Description of the task:
Reproduce the data word for word, keeping every line complete.

Recorded data

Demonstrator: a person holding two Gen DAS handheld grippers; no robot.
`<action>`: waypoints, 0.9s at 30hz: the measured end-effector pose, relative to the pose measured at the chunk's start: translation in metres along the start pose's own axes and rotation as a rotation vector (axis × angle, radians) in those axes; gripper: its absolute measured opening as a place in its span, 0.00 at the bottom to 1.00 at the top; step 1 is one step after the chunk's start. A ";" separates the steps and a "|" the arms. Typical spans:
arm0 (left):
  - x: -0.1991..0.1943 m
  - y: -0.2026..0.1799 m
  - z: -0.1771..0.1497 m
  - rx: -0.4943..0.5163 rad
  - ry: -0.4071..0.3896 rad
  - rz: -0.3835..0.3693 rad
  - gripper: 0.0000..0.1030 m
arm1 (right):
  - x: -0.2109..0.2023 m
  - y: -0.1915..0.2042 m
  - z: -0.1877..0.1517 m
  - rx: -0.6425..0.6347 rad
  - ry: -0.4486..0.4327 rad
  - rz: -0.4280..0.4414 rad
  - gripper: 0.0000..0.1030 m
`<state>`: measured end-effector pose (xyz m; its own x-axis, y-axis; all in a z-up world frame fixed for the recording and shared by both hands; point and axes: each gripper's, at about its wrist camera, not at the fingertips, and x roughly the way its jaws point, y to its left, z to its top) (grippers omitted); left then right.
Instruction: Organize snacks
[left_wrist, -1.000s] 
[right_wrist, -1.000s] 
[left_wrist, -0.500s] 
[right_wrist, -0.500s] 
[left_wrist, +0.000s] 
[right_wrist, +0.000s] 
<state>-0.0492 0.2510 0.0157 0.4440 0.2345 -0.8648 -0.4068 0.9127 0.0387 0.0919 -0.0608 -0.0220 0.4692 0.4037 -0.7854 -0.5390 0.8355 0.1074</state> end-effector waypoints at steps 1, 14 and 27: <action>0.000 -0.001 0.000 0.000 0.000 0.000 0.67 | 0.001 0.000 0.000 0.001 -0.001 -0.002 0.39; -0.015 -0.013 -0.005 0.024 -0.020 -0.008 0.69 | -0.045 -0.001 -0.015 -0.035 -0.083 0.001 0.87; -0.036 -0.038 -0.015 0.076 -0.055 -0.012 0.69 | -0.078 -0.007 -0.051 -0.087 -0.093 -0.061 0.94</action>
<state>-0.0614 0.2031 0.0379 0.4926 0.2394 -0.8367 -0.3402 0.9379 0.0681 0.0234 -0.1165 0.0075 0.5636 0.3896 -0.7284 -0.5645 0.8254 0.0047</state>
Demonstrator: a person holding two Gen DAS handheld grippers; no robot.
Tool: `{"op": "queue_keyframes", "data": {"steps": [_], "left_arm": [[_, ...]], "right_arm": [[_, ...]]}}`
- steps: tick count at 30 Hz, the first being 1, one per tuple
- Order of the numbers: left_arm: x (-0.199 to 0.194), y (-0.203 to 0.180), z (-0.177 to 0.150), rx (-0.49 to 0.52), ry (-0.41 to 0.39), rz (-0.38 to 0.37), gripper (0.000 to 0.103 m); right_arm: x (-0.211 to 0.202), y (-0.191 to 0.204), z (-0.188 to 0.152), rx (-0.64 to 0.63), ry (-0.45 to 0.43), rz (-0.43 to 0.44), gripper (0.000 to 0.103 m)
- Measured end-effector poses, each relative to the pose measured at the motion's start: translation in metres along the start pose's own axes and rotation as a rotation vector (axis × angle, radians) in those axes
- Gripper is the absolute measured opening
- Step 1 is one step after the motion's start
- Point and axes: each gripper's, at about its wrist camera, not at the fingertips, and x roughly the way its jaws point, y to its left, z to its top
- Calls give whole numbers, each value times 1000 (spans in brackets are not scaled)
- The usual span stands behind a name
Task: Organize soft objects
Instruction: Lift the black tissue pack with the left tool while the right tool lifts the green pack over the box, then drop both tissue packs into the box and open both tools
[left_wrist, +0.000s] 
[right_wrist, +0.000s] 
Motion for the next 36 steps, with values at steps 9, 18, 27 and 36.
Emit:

Solution to the problem:
Demonstrator: a person holding two Gen DAS handheld grippers; no robot.
`<action>`: waypoints, 0.9s at 30hz: the measured end-effector pose, relative to the pose measured at the chunk's start: translation in metres along the start pose's own axes and rotation as a rotation vector (axis × angle, radians) in those axes; gripper: its absolute measured opening as a place in its span, 0.00 at the bottom to 1.00 at the top; step 1 is one step after the chunk's start. A ";" separates the steps and a "|" the arms. Typical spans:
arm0 (left):
  - x: -0.1991..0.1943 m
  - y: -0.2026..0.1799 m
  - z: -0.1771..0.1497 m
  - rx: -0.4943..0.5163 rad
  - ry: -0.4071..0.3896 rad
  - rz: -0.3835..0.3693 rad
  - gripper: 0.0000..0.1030 m
arm1 (right):
  - x: -0.2109..0.2023 m
  - y: -0.1915..0.2042 m
  - z: -0.1877..0.1517 m
  - rx: -0.6425..0.6347 rad
  - ry: -0.4486..0.4327 rad
  - rz: -0.4280..0.4414 rad
  - gripper: 0.0000..0.1030 m
`<state>`: measured end-effector pose (xyz m; its own x-axis, y-axis; all in a z-up world frame fixed for the recording and shared by both hands; point and axes: each gripper's, at about its wrist camera, not at the fingertips, and x roughly the way its jaws point, y to its left, z to its top) (grippers omitted); left then right.
Instruction: Organize snacks
[left_wrist, -1.000s] 
[right_wrist, -1.000s] 
[left_wrist, -0.500s] 
[right_wrist, -0.500s] 
[left_wrist, +0.000s] 
[right_wrist, +0.000s] 
<state>-0.0492 0.2510 0.0157 0.4440 0.2345 -0.8648 -0.4068 0.9127 0.0387 0.0919 -0.0608 -0.0220 0.4692 0.4037 -0.7854 -0.5390 0.8355 0.1074</state> end-effector waypoints at steps 1, 14 and 27: <action>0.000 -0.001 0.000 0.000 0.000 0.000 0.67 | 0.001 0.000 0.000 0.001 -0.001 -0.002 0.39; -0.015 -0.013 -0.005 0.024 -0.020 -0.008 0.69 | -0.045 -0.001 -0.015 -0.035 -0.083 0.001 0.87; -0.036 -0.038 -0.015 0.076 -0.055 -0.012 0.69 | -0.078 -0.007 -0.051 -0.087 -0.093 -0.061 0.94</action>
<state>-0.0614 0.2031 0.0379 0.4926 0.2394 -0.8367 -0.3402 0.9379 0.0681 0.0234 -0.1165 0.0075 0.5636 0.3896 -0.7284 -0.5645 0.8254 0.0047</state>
Demonstrator: a person holding two Gen DAS handheld grippers; no robot.
Tool: `{"op": "queue_keyframes", "data": {"steps": [_], "left_arm": [[_, ...]], "right_arm": [[_, ...]]}}`
- steps: tick count at 30 Hz, the first being 1, one per tuple
- Order of the numbers: left_arm: x (-0.199 to 0.194), y (-0.203 to 0.180), z (-0.177 to 0.150), rx (-0.49 to 0.52), ry (-0.41 to 0.39), rz (-0.38 to 0.37), gripper (0.000 to 0.103 m); right_arm: x (-0.211 to 0.202), y (-0.191 to 0.204), z (-0.188 to 0.152), rx (-0.64 to 0.63), ry (-0.45 to 0.43), rz (-0.43 to 0.44), gripper (0.000 to 0.103 m)
- Measured end-effector poses, each relative to the pose measured at the motion's start: translation in metres along the start pose's own axes and rotation as a rotation vector (axis × angle, radians) in those axes
- Gripper is the absolute measured opening
- Step 1 is one step after the motion's start
- Point and axes: each gripper's, at about its wrist camera, not at the fingertips, and x roughly the way its jaws point, y to its left, z to its top
- Calls give whole numbers, each value times 1000 (spans in brackets are not scaled)
- The usual span stands behind a name
Task: Organize soft objects
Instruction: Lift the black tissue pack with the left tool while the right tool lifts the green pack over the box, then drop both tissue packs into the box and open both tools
[left_wrist, +0.000s] 
[right_wrist, +0.000s] 
Motion for the next 36 steps, with values at steps 9, 18, 27 and 36.
Emit:

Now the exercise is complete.